▸ EXERCISE DESCRIPTION
How many lines of the data contain the string "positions"? Write the number and nothing more.

▸ RECORDS FOR PROCESSING

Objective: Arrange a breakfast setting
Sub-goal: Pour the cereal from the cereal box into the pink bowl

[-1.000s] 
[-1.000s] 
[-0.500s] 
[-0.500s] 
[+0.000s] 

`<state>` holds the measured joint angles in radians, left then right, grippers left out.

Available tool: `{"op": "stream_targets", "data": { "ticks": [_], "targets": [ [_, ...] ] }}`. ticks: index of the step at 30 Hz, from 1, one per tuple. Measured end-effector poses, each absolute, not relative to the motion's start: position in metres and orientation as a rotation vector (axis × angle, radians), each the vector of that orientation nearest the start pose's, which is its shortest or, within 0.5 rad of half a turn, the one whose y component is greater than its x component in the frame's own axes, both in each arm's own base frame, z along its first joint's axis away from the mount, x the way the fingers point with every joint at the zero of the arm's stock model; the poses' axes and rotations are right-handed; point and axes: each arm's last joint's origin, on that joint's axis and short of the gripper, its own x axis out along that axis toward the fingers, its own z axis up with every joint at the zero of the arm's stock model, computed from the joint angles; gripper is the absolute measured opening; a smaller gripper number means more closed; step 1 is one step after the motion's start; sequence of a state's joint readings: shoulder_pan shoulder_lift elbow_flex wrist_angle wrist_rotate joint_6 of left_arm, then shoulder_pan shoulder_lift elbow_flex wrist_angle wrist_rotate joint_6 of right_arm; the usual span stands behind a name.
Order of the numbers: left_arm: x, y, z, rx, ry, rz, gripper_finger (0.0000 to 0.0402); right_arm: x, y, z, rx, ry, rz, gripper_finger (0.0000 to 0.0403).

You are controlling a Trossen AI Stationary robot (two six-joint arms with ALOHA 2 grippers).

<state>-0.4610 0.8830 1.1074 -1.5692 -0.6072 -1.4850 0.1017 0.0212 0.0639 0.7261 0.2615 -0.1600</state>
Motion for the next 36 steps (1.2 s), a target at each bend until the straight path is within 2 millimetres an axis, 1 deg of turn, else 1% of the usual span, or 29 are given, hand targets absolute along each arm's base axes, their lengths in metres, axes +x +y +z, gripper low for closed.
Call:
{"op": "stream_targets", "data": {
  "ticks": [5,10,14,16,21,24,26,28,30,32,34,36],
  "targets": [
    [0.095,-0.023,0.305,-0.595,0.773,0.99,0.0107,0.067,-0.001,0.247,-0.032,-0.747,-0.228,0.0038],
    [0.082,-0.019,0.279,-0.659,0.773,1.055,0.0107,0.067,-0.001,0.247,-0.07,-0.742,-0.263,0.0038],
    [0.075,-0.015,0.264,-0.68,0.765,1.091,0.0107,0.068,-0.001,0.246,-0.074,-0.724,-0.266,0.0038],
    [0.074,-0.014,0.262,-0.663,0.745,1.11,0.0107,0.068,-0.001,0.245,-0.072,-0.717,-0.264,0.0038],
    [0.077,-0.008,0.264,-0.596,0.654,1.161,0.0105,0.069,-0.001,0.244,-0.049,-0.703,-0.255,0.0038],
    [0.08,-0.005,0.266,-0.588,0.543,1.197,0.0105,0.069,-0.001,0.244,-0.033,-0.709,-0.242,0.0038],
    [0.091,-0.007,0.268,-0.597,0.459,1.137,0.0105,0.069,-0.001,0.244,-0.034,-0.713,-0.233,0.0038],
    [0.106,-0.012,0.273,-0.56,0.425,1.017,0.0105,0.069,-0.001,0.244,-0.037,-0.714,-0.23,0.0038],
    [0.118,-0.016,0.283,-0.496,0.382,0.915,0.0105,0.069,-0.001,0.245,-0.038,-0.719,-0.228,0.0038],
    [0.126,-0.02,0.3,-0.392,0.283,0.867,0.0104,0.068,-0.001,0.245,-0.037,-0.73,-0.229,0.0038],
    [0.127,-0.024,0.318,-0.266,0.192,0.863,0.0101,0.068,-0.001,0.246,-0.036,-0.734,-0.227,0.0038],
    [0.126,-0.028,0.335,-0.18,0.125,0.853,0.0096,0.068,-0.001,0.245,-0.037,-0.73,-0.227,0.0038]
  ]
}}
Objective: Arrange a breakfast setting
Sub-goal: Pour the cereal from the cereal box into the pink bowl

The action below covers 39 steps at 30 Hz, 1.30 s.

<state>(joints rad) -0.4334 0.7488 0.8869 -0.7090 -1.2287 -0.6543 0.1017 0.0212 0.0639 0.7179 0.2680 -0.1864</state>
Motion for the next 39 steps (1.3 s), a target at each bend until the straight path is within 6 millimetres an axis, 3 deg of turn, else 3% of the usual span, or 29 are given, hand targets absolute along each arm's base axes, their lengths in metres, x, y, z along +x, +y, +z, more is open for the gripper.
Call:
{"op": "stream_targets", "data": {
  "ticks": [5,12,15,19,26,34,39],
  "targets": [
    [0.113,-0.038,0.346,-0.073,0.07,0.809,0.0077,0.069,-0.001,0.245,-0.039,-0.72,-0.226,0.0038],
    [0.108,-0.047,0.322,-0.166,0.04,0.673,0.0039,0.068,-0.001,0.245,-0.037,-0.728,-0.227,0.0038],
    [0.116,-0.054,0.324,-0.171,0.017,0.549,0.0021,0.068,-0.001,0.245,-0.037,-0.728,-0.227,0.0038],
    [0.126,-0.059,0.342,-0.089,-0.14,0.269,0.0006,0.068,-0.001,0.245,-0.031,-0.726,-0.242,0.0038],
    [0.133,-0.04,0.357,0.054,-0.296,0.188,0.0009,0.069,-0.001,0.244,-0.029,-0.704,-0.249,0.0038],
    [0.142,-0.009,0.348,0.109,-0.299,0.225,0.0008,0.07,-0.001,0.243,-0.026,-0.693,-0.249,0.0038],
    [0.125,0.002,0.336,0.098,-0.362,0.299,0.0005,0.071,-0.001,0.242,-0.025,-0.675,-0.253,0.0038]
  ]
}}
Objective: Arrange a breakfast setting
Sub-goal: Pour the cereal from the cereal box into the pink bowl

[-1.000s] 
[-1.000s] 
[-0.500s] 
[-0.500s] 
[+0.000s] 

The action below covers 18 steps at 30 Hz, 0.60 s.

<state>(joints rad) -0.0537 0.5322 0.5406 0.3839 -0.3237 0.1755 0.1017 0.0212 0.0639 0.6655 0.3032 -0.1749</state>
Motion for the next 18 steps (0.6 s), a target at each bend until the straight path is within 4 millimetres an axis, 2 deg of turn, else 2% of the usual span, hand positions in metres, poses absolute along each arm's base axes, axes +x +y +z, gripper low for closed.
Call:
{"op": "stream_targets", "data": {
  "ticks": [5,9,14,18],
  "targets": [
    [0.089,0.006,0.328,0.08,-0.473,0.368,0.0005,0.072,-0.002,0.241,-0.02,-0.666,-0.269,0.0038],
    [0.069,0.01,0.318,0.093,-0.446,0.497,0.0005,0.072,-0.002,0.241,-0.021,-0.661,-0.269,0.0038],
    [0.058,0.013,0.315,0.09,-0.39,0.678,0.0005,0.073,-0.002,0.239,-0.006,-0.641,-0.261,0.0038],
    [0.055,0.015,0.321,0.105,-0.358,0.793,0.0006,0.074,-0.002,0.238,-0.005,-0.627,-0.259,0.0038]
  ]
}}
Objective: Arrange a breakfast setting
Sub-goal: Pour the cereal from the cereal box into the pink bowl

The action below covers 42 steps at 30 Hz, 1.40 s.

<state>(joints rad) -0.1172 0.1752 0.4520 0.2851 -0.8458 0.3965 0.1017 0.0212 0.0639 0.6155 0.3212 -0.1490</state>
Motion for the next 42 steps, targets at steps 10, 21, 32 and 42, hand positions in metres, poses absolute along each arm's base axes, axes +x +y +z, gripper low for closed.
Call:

▸ TASK RESULT
2